Şimdi, siz de ister dinî bakımdan, ister dünyevî bakımdan olsun, bu yoldan ayrılmazsanız, ve bu yolları birbirlerinden ayrı tutmazsanız islâm görüşüne göre, dünya ve ahiret işinin birbirine, bir zincirin halkaları gibi bağlı olduklarını göreceksiniz. Bunların ikisi de yaşayışın merhaleleridirler (aşamalarıdırlar). Birincisi çalışma ve uğraşma merhalesi, ikincisi ise, bu çalışma ve uğraşmanın neticelerini elde etmek ve meyvelerini toplamak merhalesidir. — Siz yaşayışın ilk merhalesinde, yani bu dünyada neler ekerseniz, neler ederseniz, ikinci merhale olan ahiret merhalesinde onun neticelerini elde edecek ve onun semeresini o zaman toplayacaksınız. — islâm'ın maksadı, islâm'ın gayesi, sizin düşüncenizde ve sizin çalışma sisteminizde, öyle bir şekilde tertip edilmiştir ki, siz, eğer yaşayışın birinci merhalesi denilen dünya merhalesinde sahih ve doğru bir yol tutmuş olursanız, ikinci merhale olan ahiret merhalesinde de sahih ve doğru neticeler elde eder, sahih ve doğru neticeye kavuşmuş olursunuz. İşte bundan dolayıdır ki, bütün dünya yaşayışı tam olarak, bütün ve kül olarak, bir "dinî yaşayış" dır diyeceğiz. Burada, akaîd ve ibadetlerden tutun da, medeniyet, toplu halde yaşama, siyaset, geçim ve sairenin usulleri ve furuâtı (ayrıntıları), her şey ve herşey, bir manevî gaye ve maksada bağlanmıştır. Siz eğer, kendi siyasî ve geçim işlerinizde islâm'ı kabul etmeyerek onu, uygun görmiyerek onun yerine başka bir sistem, başka bir nizam tutmak isterseniz, o zaman bu iş zımnî bir irtidat (dinden dönme) küllî ve açık yoldan sapıtmaya kadar gider.

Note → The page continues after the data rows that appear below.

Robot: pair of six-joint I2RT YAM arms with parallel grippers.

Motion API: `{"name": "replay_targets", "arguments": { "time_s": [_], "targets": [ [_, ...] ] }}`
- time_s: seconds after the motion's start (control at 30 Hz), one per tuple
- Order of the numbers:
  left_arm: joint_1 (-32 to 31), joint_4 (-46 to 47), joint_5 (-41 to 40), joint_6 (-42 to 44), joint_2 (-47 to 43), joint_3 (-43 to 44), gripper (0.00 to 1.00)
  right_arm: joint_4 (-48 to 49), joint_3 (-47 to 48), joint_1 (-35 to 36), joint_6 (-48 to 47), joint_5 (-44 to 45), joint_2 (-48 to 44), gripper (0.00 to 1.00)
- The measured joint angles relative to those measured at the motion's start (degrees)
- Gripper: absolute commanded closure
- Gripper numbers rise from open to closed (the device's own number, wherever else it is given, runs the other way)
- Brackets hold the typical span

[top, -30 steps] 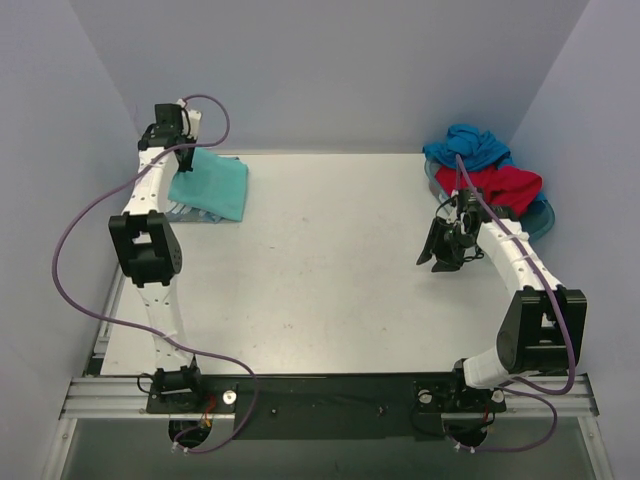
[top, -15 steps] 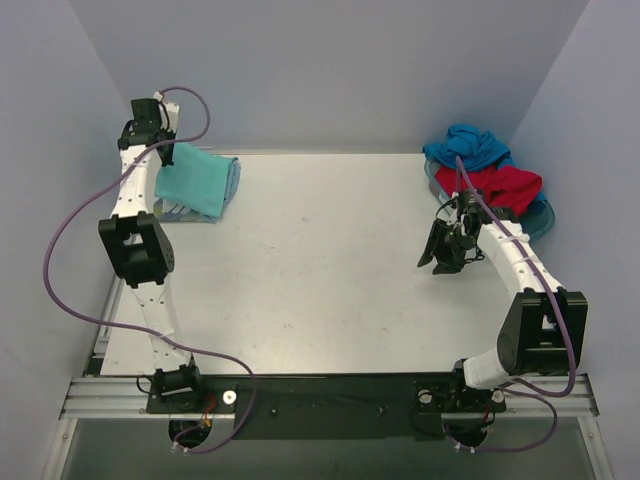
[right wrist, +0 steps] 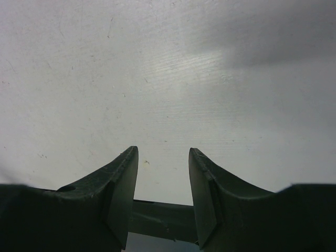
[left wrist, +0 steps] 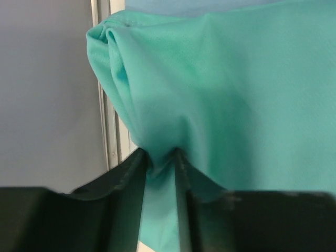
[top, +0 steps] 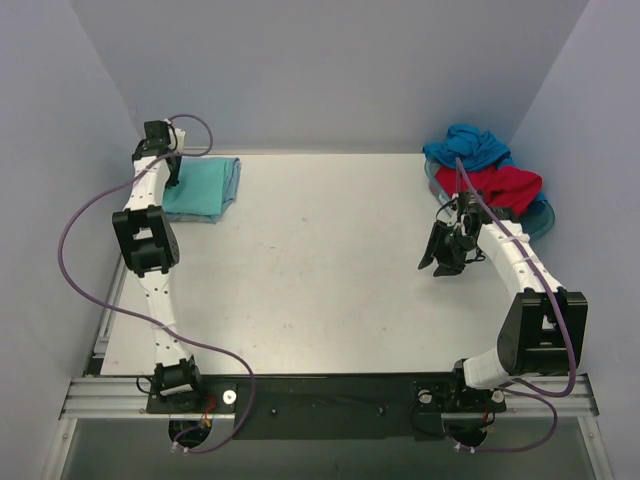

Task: Fold and stack the t-shirts
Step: Put the neatly folded tshirt into the corner of the board with the left arm, then smooth out wrinkles on the folded tshirt

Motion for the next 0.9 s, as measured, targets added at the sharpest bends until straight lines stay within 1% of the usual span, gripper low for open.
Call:
{"name": "replay_targets", "arguments": {
  "time_s": [0.03,0.13,0.2,0.27,0.3,0.33,0.37,0.5,0.57,0.63,0.7,0.8,0.9],
  "targets": [
    [-0.02,0.09,-0.76,0.04,0.74,0.55,0.43,-0.15,0.04,0.0,0.0,0.0,0.0,0.61],
    [-0.02,0.31,-3.43,-0.15,1.29,0.92,0.28,-0.52,0.09,0.0,0.0,0.0,0.02,0.61],
    [-0.11,0.57,-4.72,-0.24,1.16,1.01,0.26,-0.68,0.09,0.0,0.0,0.0,0.02,0.61],
    [-0.24,0.7,-5.73,-0.59,0.72,1.01,0.26,-0.76,0.09,0.0,0.0,-0.02,0.02,0.61],
    [-0.46,0.74,-5.99,-0.7,0.24,0.74,0.27,-0.81,0.09,0.0,0.0,0.0,0.04,0.61],
    [-0.74,0.85,-6.1,-0.81,-0.57,0.11,0.32,-0.81,0.09,0.0,0.0,0.0,0.04,0.61],
    [-1.27,1.4,-5.97,-0.94,-1.88,-1.31,0.35,-0.83,0.09,0.0,-0.02,-0.02,0.04,0.61],
    [-5.11,2.62,-2.47,-0.81,-9.68,-9.66,0.39,-0.98,0.09,0.0,0.0,-0.02,0.04,0.61],
    [-8.26,2.38,-0.76,-0.81,-11.5,-10.43,0.42,-1.01,0.09,0.0,0.0,-0.02,0.04,0.61],
    [-11.54,2.16,0.7,-0.96,-11.47,-9.55,0.45,-1.01,0.09,0.0,0.0,0.0,0.04,0.61],
    [-14.12,0.72,1.81,-1.27,-10.14,-8.09,0.45,-1.03,0.07,0.0,-0.04,0.0,0.04,0.61],
    [-15.43,-1.7,2.56,-2.23,-6.6,-5.33,0.46,-1.01,-0.04,0.0,-0.13,0.0,0.04,0.61],
    [-14.91,-4.13,2.54,-3.23,-3.32,-4.24,0.57,-1.01,-0.48,0.0,-0.2,0.02,0.04,0.61]
  ]
}}
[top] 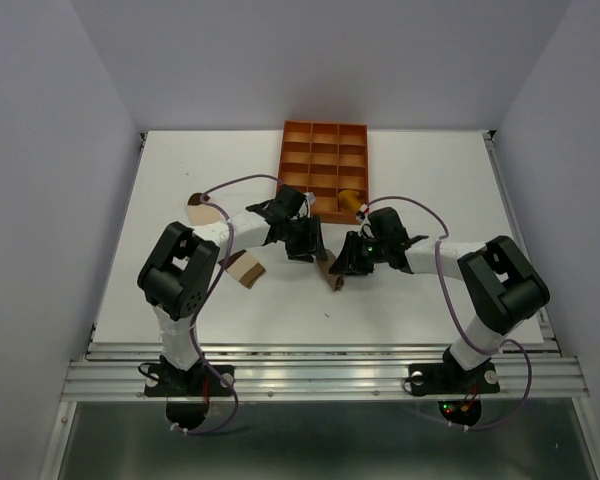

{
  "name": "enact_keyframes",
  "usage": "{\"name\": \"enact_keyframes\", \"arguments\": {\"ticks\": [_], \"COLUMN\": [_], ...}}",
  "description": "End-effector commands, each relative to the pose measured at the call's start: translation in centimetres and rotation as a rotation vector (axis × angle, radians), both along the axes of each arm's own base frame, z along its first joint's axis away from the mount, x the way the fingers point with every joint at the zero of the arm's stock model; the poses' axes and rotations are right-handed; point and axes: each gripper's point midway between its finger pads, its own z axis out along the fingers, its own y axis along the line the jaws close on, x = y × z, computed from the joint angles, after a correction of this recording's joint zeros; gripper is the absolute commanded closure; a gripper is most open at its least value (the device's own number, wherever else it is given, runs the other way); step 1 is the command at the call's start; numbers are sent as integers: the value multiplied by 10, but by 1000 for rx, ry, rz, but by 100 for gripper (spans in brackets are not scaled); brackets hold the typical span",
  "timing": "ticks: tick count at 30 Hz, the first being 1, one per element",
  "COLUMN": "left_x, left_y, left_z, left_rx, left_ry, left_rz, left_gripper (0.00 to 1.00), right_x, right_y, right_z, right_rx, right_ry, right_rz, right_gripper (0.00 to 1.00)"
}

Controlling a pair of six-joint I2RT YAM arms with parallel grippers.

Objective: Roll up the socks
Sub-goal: Roll the sock at the center of the board.

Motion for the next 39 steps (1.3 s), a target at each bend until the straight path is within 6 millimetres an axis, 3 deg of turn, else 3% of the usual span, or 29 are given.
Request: {"name": "enact_keyframes", "arguments": {"ticks": [1, 10, 12, 17, 23, 29, 39], "left_x": [11, 8, 10, 7, 1, -1, -5], "left_y": [-15, -18, -19, -20, -7, 0, -5], "left_z": [11, -6, -8, -22, -44, -45, -43], "left_rx": [-53, -16, -4, 89, 239, 324, 347], "left_ry": [-27, -1, 3, 10, 17, 7, 15], "left_rz": [-6, 16, 33, 48, 63, 81, 52], "left_gripper": [44, 46, 48, 65, 77, 78, 78], "right_x": [-16, -15, -16, -13, 3, 13, 15], "right_y": [-32, -32, -32, -30, -24, -18, -3], "right_z": [-40, -42, -43, -35, -3, 33, 56], "right_rx": [-168, -169, -171, -165, -153, -223, -430], "right_ry": [53, 45, 43, 1, -134, -299, -566], "right_rz": [-31, -32, -23, 7, 50, 75, 76], "right_gripper": [92, 86, 77, 58, 39, 35, 34]}}
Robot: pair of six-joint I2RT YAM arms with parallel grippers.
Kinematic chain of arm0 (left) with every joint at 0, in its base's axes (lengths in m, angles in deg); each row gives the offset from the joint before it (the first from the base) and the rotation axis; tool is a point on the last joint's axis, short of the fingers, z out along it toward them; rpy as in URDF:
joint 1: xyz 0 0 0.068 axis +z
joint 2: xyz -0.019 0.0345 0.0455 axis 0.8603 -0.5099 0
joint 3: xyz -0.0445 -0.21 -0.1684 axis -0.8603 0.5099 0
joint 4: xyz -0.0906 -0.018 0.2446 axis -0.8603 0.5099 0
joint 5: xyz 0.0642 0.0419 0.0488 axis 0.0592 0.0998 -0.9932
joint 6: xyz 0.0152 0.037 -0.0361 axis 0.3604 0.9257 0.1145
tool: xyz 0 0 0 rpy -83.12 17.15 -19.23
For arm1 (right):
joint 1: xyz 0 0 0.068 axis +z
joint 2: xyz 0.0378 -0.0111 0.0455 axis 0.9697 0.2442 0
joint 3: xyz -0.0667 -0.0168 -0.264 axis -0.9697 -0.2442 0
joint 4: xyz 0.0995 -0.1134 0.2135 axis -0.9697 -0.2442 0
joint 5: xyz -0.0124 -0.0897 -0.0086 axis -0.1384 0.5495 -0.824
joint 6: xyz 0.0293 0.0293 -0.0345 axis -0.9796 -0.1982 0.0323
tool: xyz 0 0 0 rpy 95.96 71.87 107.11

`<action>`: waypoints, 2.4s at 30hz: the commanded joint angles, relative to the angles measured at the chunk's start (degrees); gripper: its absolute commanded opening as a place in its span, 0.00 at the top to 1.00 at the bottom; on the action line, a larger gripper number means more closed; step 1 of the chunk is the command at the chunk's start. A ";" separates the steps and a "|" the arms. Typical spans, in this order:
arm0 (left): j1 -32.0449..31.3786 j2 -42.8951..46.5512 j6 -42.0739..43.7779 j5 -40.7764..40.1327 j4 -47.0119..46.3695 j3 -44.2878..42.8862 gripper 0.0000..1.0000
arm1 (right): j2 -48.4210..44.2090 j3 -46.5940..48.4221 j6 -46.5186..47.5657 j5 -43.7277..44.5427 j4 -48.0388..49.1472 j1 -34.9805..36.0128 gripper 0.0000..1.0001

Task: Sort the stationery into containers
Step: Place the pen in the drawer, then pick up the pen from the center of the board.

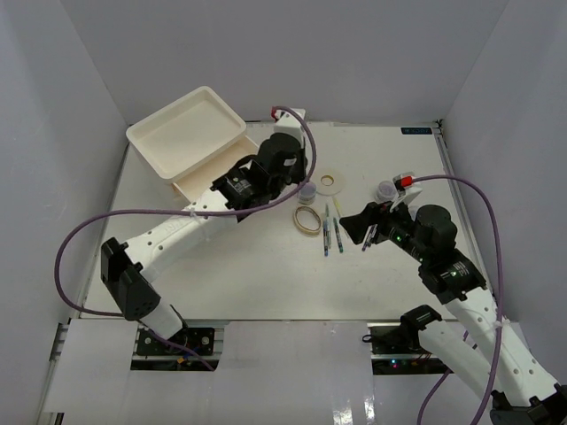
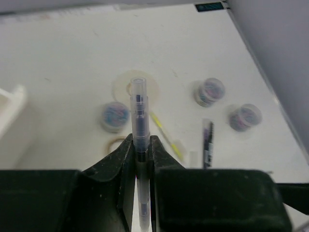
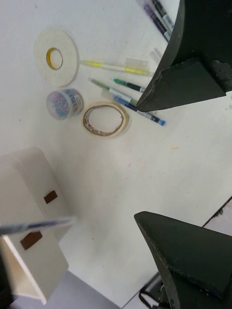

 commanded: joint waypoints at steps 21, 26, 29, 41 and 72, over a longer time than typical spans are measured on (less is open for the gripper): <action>21.39 -0.84 43.76 1.62 17.99 -6.68 0.60 | -3.18 -2.39 11.88 1.67 -7.35 0.40 0.10; 22.10 0.21 43.23 1.45 17.81 -5.27 0.47 | -0.38 -1.07 13.37 2.64 -7.44 0.40 0.10; 22.10 1.88 41.05 1.97 17.46 -5.80 0.34 | 3.14 0.68 13.90 5.89 -7.35 0.31 0.08; 22.10 21.00 19.07 8.03 13.78 0.25 0.02 | 31.34 12.19 16.88 17.23 -6.91 -0.13 0.18; 22.10 36.86 9.66 17.97 15.27 21.45 0.02 | 69.07 25.56 20.23 19.43 1.00 -0.48 0.66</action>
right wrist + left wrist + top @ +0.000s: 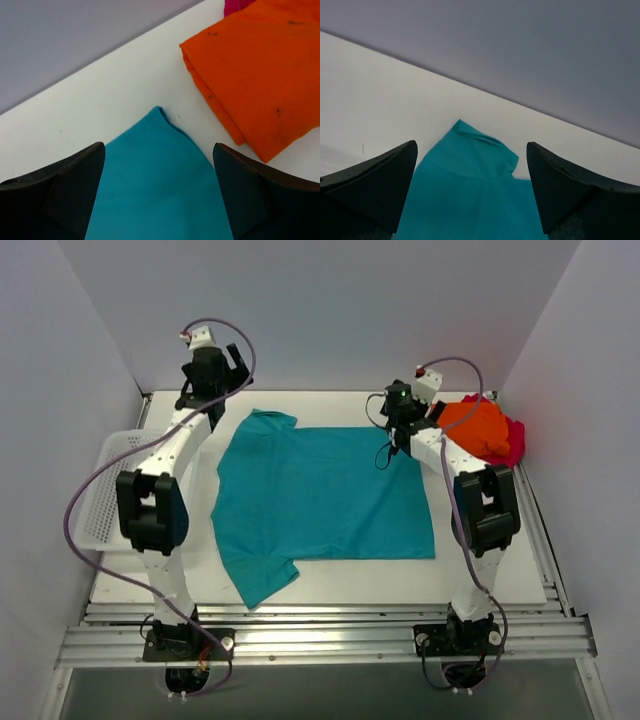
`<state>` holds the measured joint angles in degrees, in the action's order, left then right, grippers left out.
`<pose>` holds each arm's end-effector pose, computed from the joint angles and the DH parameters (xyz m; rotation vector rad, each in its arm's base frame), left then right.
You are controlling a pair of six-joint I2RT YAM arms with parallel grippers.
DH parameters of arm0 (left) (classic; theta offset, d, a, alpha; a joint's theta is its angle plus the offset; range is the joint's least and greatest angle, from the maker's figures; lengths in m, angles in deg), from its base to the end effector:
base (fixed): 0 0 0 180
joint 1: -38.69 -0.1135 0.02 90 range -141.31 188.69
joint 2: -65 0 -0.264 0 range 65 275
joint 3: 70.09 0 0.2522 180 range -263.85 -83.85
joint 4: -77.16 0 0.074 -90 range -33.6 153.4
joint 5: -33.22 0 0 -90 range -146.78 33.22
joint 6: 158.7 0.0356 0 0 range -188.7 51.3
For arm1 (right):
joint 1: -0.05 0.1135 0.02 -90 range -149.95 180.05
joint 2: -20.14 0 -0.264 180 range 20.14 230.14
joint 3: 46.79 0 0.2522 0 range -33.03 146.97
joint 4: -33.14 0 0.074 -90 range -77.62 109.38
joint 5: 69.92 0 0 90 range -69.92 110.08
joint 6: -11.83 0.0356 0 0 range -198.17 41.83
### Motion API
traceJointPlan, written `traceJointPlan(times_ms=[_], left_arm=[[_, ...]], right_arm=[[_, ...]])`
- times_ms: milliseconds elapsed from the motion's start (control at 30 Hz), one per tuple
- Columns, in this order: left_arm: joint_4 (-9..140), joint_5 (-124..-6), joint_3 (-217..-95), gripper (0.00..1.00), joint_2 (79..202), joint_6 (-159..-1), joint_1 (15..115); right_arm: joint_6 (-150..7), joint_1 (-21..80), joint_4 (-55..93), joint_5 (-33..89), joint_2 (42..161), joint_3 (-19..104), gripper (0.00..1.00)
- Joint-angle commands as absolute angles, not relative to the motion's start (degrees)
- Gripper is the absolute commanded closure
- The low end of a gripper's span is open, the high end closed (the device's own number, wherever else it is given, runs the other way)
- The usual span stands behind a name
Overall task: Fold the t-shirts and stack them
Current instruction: Flatten out the tshirt, then grap the side of the flattened tshirt closest away from the robot with both arms
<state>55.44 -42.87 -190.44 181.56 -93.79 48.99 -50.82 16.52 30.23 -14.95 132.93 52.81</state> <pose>0.4866 -0.0797 0.3329 -0.4056 1.8346 -0.1963 0.4535 0.1128 0.2707 0.5799 1.7040 -0.0212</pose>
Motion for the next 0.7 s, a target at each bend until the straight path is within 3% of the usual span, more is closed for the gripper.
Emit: traceJointPlan(times_ms=[0, 167, 233, 467, 667], left_arm=[[56.9, -37.1, -180.2, 0.00, 174.6, -98.0, 52.1], [66.7, -30.7, -152.5, 0.00, 159.2, -103.4, 58.0], [67.2, -28.6, -147.1, 0.00, 155.3, -105.0, 61.4], [53.5, -18.6, -129.1, 0.07, 136.2, -116.9, 74.3], [31.6, -10.4, -126.1, 0.11, 124.4, -131.3, 90.5]], right_arm=[[-47.9, 18.5, 30.8, -13.8, 127.5, 46.2, 0.15], [-44.2, 25.7, 30.8, -20.3, 118.0, 31.5, 0.15], [-41.8, 28.3, 28.7, -21.6, 112.2, 28.1, 0.16], [-30.0, 39.1, 15.9, -24.8, 88.9, 13.0, 0.15], [-22.7, 53.7, 3.2, -27.6, 68.5, 4.8, 0.14]])
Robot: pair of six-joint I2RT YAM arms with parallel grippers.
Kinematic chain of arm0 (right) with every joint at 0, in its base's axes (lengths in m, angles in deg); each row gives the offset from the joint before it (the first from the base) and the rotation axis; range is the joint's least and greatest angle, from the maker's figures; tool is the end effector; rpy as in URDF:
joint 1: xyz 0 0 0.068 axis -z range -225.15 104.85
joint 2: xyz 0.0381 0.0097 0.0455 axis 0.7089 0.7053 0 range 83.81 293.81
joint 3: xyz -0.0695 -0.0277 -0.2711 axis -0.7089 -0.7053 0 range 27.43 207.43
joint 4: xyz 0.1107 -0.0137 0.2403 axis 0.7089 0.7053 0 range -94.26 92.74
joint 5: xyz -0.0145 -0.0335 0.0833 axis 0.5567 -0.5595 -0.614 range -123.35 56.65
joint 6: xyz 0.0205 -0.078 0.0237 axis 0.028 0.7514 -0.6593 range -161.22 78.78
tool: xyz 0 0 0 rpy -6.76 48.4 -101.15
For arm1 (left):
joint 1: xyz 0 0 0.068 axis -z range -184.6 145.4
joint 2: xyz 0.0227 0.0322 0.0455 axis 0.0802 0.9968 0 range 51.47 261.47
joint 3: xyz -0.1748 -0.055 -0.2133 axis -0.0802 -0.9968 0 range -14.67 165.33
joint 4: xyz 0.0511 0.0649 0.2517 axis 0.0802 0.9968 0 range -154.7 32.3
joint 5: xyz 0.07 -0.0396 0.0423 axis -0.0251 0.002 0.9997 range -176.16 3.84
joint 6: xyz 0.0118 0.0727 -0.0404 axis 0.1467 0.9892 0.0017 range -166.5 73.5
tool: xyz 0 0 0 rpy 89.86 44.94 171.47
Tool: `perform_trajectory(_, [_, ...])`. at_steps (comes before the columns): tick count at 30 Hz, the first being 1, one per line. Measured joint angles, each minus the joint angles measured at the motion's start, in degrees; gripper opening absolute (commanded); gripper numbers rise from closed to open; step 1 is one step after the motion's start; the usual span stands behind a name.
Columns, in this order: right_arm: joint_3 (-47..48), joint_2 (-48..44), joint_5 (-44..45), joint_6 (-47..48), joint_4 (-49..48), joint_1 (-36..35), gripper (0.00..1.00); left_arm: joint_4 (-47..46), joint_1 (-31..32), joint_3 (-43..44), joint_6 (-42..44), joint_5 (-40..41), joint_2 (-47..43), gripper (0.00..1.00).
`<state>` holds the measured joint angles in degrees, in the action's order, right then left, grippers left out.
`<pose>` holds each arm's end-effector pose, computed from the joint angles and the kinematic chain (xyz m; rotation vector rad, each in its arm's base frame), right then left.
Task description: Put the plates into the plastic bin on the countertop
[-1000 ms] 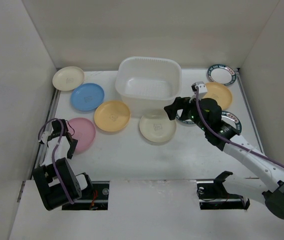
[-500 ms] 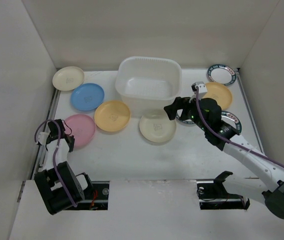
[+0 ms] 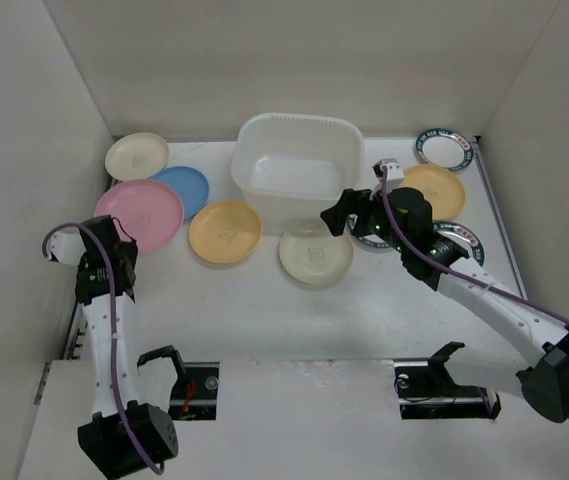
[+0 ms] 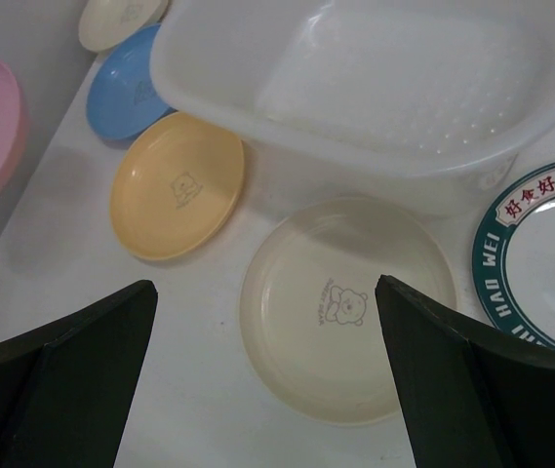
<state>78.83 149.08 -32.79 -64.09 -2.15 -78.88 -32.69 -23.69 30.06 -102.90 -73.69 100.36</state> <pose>0.2530 0.1680 0.3191 -0.1732 1.8969 0.6724 0.1940 0.0840 0.2746 -1.4331 1.6532 -0.1285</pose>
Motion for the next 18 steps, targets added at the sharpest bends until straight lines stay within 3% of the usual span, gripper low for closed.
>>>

Bu demektir ki, siz, islâm öğretisini bölerek, parçalıyarak, bölümlere ayırarak, bunların bazılarını kabul edip, bazılarına bağlanıp, bazılarını reddedip bırakmış oluyorsunuz. Siz, dinin akaidini, inançlarını, ibadetlerini kabul ediyorsunuz; fakat, onun yaşayış nizamını, hayat yolunda çizmiş olduğu düzenli plânı kabul etmeğe yanaşmıyorsunuz. Halbuki bu ibâdet binasının esas temelleri de, dünya yaşayış plânının üzerine oturtulmuş ve kurulmuş bulunuyor.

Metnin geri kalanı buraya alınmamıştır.